All lines from the one containing "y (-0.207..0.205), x" down to the one containing "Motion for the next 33", both ends included, are to be given again exactly; omit the rest of the listing below.
►
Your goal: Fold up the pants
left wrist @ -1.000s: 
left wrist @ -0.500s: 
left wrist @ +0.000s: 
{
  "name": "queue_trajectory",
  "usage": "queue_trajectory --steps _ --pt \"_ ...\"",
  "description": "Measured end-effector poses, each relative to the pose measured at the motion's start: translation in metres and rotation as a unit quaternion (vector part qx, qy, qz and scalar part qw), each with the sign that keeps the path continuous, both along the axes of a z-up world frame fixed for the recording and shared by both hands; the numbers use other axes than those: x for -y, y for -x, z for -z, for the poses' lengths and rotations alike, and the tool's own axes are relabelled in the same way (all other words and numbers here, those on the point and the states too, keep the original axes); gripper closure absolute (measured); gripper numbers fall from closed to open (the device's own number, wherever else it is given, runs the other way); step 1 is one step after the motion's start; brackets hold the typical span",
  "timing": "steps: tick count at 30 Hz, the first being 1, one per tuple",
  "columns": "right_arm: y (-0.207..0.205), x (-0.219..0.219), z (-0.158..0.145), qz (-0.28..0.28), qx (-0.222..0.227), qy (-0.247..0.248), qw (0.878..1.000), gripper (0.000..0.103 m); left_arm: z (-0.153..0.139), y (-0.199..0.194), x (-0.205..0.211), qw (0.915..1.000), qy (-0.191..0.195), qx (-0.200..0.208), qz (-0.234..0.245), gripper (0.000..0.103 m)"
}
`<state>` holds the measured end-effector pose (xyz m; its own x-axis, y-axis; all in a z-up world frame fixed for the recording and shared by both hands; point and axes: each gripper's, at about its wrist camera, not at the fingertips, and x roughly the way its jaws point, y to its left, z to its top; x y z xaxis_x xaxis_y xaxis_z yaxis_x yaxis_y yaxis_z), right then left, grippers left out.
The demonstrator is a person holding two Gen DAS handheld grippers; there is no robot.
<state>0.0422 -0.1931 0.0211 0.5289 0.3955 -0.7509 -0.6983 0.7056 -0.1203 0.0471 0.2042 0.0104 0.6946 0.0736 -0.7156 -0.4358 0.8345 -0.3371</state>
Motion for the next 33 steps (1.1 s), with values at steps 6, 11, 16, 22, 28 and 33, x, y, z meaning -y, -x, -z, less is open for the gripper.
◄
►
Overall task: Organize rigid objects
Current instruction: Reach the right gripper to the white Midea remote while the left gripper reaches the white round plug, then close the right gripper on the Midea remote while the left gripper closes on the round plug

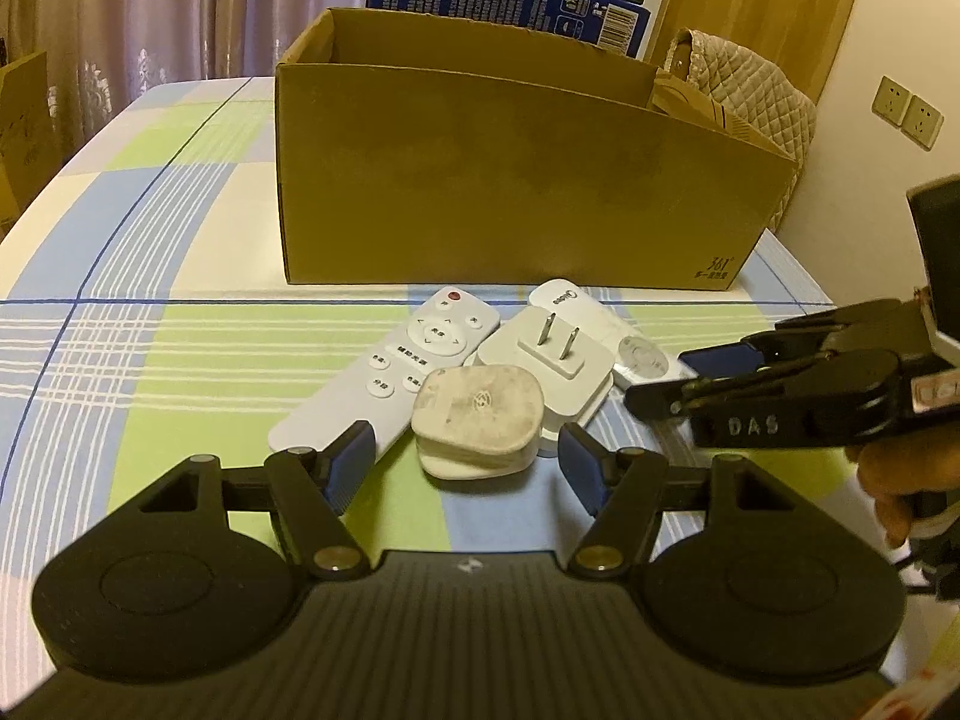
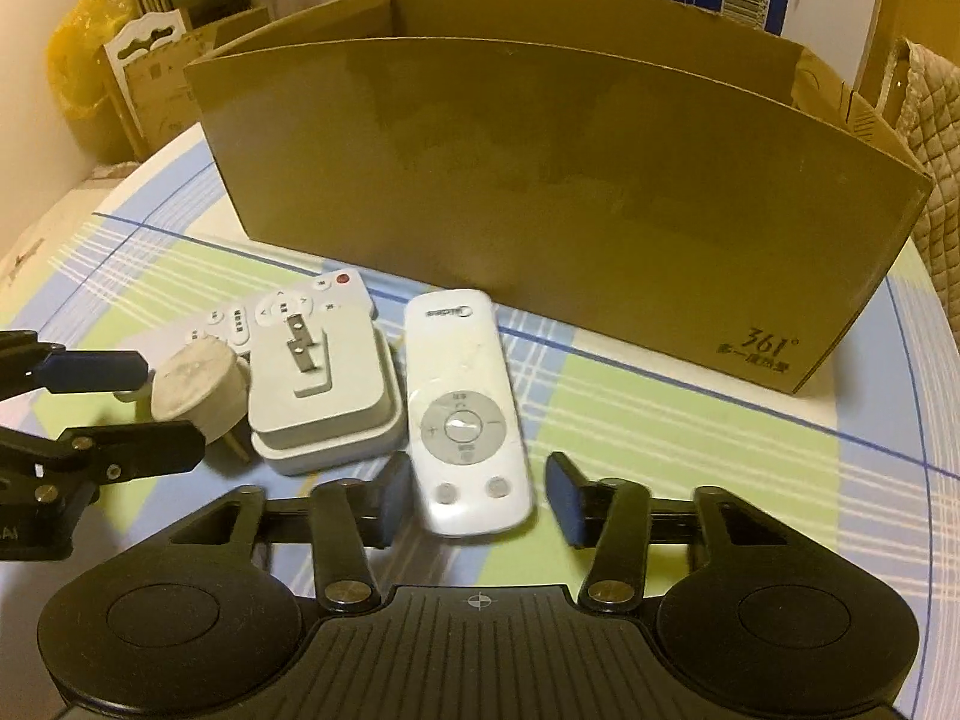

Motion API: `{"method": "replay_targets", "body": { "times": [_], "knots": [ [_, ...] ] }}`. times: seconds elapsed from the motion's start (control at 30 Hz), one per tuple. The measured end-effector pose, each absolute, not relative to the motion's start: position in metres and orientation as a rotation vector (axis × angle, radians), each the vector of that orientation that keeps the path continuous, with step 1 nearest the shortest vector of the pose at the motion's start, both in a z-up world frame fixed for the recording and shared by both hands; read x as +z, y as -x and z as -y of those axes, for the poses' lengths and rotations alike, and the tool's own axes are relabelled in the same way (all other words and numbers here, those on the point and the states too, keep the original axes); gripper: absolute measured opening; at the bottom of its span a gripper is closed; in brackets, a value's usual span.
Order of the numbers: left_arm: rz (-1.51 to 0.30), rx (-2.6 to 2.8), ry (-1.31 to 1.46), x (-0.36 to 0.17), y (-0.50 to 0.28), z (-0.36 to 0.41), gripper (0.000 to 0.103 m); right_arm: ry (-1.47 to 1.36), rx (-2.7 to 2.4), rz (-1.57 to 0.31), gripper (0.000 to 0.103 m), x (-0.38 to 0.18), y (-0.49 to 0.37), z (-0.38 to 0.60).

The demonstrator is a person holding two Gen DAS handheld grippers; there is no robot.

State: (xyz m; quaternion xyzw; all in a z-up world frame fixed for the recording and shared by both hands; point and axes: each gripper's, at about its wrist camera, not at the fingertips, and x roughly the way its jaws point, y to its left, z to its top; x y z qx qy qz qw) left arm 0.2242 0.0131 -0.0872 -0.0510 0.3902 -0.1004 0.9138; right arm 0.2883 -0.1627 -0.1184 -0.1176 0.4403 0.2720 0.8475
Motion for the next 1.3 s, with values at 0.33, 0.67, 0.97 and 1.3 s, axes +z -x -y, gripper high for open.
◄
### RESULT OF THIS TASK:
  "columns": "right_arm: y (-0.207..0.205), x (-0.219..0.219), z (-0.158..0.145), qz (-0.28..0.28), qx (-0.222..0.227), qy (-0.247..0.248), qw (0.878..1.000), gripper (0.000..0.103 m); left_arm: z (-0.153..0.139), y (-0.199..0.194), x (-0.205..0.211), qw (0.915..1.000), qy (-0.191..0.195), qx (-0.200..0.208), qz (-0.234..0.245), gripper (0.000..0.103 m)"
}
`<state>` holds the measured end-effector pose (xyz m; its own x-axis, y-axis; all in a z-up world frame fixed for the recording and shared by both hands; point and axes: each gripper's, at about its wrist camera, not at the fingertips, and x roughly the way its jaws point, y to its left, z to its top; x y z xaxis_x xaxis_y xaxis_z yaxis_x yaxis_y yaxis_z), right then left, grippers left out.
The demonstrator is a person holding two Gen DAS handheld grippers; there is no robot.
<state>0.0422 -0.1931 0.0211 0.5289 0.3955 -0.7509 -0.6983 0.7056 -0.1203 0.0471 0.2042 0.0104 0.6946 0.0736 -0.7156 -0.4358 0.8345 -0.3371</state>
Motion for the next 33 steps (1.1 s), with values at steps 6, 11, 16, 22, 28 and 33, x, y, z meaning -y, -x, -z, less is open for the gripper.

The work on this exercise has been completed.